- What needs to be done
Copy each line of the listing below exactly.

- Dataset section
-----
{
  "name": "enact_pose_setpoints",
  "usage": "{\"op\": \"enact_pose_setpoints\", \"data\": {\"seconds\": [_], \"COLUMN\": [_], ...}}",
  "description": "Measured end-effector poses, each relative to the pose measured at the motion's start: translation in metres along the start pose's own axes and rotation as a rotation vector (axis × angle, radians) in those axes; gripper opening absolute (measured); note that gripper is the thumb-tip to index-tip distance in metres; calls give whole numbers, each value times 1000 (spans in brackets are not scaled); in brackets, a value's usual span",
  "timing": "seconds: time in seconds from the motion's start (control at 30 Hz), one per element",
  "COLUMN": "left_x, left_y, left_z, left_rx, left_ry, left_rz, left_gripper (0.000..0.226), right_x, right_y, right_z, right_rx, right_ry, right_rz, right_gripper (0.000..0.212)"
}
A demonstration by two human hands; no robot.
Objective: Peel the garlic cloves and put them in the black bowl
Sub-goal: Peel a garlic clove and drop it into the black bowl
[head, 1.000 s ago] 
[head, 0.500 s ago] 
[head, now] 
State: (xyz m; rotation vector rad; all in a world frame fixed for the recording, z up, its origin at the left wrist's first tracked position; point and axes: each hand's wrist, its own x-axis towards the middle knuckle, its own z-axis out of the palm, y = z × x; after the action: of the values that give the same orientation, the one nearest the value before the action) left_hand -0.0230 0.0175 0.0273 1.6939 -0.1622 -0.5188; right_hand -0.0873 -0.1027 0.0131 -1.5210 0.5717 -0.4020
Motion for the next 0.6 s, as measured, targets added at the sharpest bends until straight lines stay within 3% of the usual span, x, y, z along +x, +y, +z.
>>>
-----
- Your solution
{
  "name": "enact_pose_setpoints",
  "usage": "{\"op\": \"enact_pose_setpoints\", \"data\": {\"seconds\": [_], \"COLUMN\": [_], ...}}",
  "description": "Measured end-effector poses, each relative to the pose measured at the motion's start: translation in metres along the start pose's own axes and rotation as a rotation vector (axis × angle, radians) in those axes; gripper opening absolute (measured); note that gripper is the thumb-tip to index-tip distance in metres; calls give whole numbers, each value times 1000 (spans in brackets are not scaled); in brackets, a value's usual span",
  "timing": "seconds: time in seconds from the motion's start (control at 30 Hz), one per element",
  "COLUMN": "left_x, left_y, left_z, left_rx, left_ry, left_rz, left_gripper (0.000..0.226), right_x, right_y, right_z, right_rx, right_ry, right_rz, right_gripper (0.000..0.212)"
}
A demonstration by two human hands; no robot.
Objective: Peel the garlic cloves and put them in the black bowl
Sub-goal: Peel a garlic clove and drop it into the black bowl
[head, 1.000 s ago] 
[head, 0.500 s ago] 
[head, now] 
State: (xyz m; rotation vector rad; all in a world frame fixed for the recording, z up, its origin at the left wrist's first tracked position; point and axes: each hand's wrist, its own x-axis towards the middle knuckle, its own z-axis out of the palm, y = z × x; after the action: of the values that give the same orientation, the one nearest the value before the action) left_hand -0.0230 0.0175 0.0273 1.6939 -0.1622 -0.5188; right_hand -0.0873 -0.1027 0.0131 -1.5210 0.5717 -0.4020
Motion for the next 0.6 s, as measured, targets added at the sharpest bends until straight lines stay within 3% of the usual span, x, y, z along +x, +y, +z.
>>>

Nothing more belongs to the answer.